== Segment start ==
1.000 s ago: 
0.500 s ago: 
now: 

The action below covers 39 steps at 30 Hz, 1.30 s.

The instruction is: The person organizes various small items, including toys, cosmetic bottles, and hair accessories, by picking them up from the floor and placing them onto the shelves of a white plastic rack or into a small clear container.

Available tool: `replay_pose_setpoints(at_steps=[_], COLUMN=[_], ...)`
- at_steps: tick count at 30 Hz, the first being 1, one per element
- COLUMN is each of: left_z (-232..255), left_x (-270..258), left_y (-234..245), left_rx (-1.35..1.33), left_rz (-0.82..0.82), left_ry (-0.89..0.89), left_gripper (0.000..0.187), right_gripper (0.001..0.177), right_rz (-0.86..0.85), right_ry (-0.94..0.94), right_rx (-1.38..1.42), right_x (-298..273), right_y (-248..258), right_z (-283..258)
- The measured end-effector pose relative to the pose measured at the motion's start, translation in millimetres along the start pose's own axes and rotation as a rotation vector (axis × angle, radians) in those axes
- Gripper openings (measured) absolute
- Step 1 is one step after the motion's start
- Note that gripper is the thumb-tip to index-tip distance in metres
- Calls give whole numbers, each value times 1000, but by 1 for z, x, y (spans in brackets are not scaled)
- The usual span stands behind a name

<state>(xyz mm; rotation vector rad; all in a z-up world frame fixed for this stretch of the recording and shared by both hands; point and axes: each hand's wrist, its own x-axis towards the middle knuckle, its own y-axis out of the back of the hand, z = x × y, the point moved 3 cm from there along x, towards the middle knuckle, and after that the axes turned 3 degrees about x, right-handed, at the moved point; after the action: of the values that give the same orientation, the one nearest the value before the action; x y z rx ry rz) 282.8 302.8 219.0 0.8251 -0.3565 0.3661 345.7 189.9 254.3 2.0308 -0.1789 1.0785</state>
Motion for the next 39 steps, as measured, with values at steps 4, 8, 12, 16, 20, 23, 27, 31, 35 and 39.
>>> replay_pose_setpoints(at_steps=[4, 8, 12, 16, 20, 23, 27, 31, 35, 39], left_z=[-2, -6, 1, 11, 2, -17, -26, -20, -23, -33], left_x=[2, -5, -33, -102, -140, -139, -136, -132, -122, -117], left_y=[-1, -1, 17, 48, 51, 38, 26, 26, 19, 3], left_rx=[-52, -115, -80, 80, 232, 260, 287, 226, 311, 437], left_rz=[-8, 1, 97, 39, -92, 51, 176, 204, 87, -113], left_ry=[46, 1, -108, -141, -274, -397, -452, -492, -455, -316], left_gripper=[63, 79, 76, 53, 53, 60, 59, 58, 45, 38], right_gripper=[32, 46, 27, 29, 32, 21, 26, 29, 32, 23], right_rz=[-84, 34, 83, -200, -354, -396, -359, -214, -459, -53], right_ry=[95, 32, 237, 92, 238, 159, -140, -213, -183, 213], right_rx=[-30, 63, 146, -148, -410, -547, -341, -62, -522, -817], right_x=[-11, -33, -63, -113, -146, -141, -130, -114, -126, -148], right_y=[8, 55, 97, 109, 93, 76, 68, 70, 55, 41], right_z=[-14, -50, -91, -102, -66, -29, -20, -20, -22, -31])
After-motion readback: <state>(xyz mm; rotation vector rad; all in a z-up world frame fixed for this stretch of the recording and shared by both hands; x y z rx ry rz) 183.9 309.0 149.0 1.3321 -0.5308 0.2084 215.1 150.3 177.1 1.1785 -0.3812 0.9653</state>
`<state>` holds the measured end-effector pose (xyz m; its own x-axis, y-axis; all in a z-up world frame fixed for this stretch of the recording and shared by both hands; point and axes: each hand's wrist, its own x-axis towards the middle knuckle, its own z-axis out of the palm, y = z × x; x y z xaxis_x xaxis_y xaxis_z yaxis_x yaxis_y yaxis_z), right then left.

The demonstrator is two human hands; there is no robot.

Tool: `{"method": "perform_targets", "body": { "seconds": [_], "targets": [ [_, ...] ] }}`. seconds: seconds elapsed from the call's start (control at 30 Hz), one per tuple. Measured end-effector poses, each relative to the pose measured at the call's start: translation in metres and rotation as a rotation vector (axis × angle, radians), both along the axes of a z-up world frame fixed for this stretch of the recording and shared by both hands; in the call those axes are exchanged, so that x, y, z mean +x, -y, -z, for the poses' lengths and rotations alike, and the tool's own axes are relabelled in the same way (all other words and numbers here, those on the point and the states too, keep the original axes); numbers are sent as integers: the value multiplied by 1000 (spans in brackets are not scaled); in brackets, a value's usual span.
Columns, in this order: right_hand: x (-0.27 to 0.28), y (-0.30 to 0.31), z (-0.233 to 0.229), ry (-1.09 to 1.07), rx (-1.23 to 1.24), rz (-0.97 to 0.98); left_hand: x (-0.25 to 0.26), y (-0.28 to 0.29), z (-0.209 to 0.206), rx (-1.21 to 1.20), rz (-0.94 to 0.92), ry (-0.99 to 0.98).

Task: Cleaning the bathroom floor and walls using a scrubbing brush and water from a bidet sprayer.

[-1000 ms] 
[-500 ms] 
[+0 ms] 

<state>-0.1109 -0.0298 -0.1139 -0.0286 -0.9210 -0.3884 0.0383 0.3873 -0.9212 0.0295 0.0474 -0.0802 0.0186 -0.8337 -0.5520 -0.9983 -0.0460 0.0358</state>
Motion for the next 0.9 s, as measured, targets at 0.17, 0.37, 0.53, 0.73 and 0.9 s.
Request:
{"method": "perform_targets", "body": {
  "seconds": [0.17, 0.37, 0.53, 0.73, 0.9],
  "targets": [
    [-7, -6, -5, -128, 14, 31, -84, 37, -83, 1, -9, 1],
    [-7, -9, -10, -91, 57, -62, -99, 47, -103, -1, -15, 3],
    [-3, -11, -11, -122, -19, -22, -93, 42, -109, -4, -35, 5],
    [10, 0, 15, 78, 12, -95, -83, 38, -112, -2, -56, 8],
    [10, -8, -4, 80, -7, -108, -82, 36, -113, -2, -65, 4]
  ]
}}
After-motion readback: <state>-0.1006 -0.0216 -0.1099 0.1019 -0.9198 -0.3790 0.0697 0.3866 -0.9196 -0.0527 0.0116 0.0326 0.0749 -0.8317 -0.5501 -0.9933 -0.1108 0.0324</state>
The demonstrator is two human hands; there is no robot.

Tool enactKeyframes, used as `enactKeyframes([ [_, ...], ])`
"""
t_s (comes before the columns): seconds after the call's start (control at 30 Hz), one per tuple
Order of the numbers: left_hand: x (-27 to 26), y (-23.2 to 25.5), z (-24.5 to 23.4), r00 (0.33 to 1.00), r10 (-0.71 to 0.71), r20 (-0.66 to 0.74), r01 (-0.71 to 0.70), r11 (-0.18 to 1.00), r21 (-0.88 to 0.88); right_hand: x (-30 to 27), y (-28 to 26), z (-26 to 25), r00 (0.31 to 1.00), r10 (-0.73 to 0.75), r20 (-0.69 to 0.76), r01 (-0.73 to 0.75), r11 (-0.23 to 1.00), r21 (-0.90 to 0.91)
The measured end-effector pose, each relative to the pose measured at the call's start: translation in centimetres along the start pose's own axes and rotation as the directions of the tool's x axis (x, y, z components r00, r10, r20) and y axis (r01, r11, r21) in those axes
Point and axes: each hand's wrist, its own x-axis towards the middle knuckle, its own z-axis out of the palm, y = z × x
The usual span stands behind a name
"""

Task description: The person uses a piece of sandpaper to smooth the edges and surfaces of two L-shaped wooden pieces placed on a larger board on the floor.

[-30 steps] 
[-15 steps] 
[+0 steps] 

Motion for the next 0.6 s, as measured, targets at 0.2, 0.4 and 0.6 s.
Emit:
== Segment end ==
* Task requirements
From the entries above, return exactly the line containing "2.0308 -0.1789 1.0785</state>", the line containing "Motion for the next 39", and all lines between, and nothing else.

* Response
<state>(xyz mm; rotation vector rad; all in a z-up world frame fixed for this stretch of the recording and shared by both hands; point and axes: each hand's wrist, its own x-axis towards the middle knuckle, its own y-axis out of the back of the hand, z = x × y, the point moved 3 cm from there along x, towards the middle knuckle, and after that the axes turned 3 degrees about x, right-handed, at the moved point; after the action: of the values that give the same orientation, the one nearest the value before the action; x y z rx ry rz) 282.8 302.8 219.0 0.8251 -0.3565 0.3661 345.7 189.9 254.3 2.0308 -0.1789 1.0785</state>
Motion for the next 39 steps, as measured, with values at steps 4, 8, 12, 16, 20, 23, 27, 31, 35 and 39.

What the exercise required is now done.